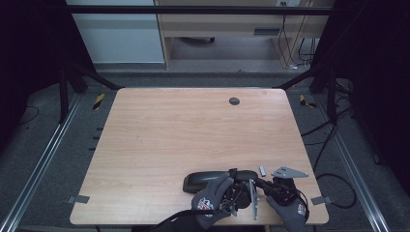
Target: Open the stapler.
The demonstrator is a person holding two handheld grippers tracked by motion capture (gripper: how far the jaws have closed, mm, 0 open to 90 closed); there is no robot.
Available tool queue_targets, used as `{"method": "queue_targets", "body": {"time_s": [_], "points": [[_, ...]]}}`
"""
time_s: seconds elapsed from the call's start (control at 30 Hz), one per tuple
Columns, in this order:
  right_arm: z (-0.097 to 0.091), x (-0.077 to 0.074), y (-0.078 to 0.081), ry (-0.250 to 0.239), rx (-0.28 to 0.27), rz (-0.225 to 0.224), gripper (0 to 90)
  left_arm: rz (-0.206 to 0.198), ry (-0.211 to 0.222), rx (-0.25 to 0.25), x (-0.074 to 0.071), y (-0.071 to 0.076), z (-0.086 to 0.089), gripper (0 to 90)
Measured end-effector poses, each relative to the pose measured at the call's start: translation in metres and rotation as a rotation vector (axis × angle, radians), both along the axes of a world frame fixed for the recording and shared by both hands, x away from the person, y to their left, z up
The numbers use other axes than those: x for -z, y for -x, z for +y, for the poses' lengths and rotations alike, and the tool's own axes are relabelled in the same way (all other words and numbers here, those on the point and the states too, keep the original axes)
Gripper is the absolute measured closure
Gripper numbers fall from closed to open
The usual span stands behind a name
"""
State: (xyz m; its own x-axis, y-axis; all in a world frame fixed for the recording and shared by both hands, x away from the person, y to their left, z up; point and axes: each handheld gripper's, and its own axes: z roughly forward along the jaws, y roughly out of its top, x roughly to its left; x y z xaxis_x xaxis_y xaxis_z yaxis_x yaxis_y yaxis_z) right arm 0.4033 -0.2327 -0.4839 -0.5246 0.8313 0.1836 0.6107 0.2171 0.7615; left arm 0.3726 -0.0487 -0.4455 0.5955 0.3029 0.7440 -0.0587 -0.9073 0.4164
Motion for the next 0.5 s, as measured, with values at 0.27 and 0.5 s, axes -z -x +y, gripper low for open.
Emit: {"method": "queue_targets", "body": {"time_s": [0.27, 0.5], "points": [[0.0069, 0.0032, -0.0010, -0.004, -0.041, 0.015, 90.0, 0.003, 0.016, 0.000, -0.0038, -0.0006, 0.0028, 54.1], [0.0089, 0.0049, -0.0014, 0.001, -0.050, 0.026, 90.0, 0.003, 0.036, -0.001, -0.0058, -0.0007, 0.0051, 54.2]]}}
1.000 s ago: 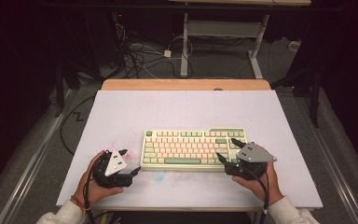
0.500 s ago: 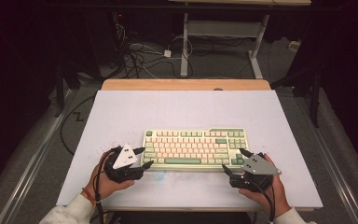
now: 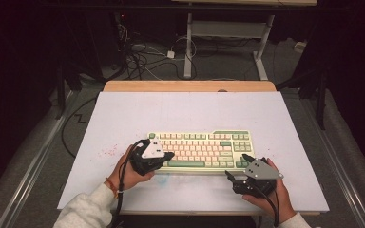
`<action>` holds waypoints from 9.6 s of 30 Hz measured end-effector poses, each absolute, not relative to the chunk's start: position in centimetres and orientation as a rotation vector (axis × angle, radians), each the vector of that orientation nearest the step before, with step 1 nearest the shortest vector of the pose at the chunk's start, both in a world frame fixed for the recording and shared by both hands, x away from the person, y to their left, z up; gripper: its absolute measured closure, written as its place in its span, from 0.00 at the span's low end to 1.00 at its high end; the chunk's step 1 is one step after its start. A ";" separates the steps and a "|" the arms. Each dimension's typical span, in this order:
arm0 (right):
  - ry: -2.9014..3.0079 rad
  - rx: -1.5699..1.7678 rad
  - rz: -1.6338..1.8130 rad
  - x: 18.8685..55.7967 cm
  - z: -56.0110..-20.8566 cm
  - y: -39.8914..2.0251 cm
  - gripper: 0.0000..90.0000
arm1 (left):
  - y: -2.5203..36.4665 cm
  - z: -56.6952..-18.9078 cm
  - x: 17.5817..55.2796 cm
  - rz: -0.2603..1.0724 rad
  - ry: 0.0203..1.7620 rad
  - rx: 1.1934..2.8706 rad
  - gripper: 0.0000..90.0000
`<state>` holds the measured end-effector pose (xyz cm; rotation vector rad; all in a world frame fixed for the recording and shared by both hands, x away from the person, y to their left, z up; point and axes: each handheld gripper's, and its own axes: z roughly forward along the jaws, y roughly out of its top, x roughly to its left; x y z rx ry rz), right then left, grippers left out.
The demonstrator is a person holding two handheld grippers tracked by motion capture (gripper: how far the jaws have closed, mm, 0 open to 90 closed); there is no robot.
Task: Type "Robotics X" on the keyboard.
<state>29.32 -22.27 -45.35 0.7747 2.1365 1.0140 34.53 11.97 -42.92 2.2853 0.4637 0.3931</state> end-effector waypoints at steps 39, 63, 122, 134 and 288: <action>2.168 0.778 0.971 29.6 -45.7 -22.2 0.24 | 6.1 -44.3 37.2 0.436 0.424 2.430 0.97; 2.145 0.809 0.979 29.7 -45.4 -22.7 0.27 | 13.2 -43.1 34.5 0.685 0.532 2.207 0.26; 2.432 0.758 0.976 39.4 -45.1 -14.5 1.00 | 20.6 -47.2 29.4 0.692 0.698 2.252 0.21; 2.435 0.757 0.946 39.8 -45.4 -14.3 1.00 | 20.5 -47.2 29.5 0.686 0.699 2.255 0.21; 2.185 0.744 1.026 30.3 -45.9 -23.9 0.34 | 7.7 -44.1 39.4 0.434 0.563 2.431 0.98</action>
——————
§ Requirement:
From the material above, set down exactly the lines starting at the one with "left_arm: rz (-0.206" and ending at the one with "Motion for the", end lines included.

§ Answer to the problem:
  left_arm: rz (-0.206 to 0.198), ry (-0.211 to 0.222), rx (-0.25 to 0.25), x (-0.074 to 0.071), y (-0.071 to 0.076), z (-0.086 to 0.089), gripper (0 to 90)
Measured end-effector poses, each relative to the pose measured at the call's start: translation in metres and rotation as a rotation vector (axis × angle, radians), both along the axes of a world frame fixed for the recording and shared by both hands, x away from the person, y to their left, z up
The numbers use other axes than those: x for -z, y for -x, z for +y, for the poses' lengths and rotations alike, and the tool's own axes are relabelled in the same way (all other words and numbers here, those on the point and the states too, keep the original axes)
Gripper is the absolute measured closure
Gripper numbers fall from closed to open
The usual span stands behind a name
"""
State: (xyz m; its own x-axis, y-axis; all in a world frame fixed for the recording and shared by both hands, x away from the person, y to their left, z up; point and axes: each handheld gripper's, and its own axes: z roughly forward along the jaws, y roughly out of its top, x roughly to its left; x y z xaxis_x xaxis_y xaxis_z yaxis_x yaxis_y yaxis_z) right arm 0.4033 -0.2327 -0.4839 -0.5246 0.8313 0.1836 0.6107 0.2171 0.7615; left arm 0.3726 -0.0487 -0.4455 0.5955 0.3029 0.7440 -0.0587 -0.9073 0.4164
Motion for the next 0.5 s, as measured, with values at 0.27 and 0.5 s, axes -z -x +y, gripper low for open.

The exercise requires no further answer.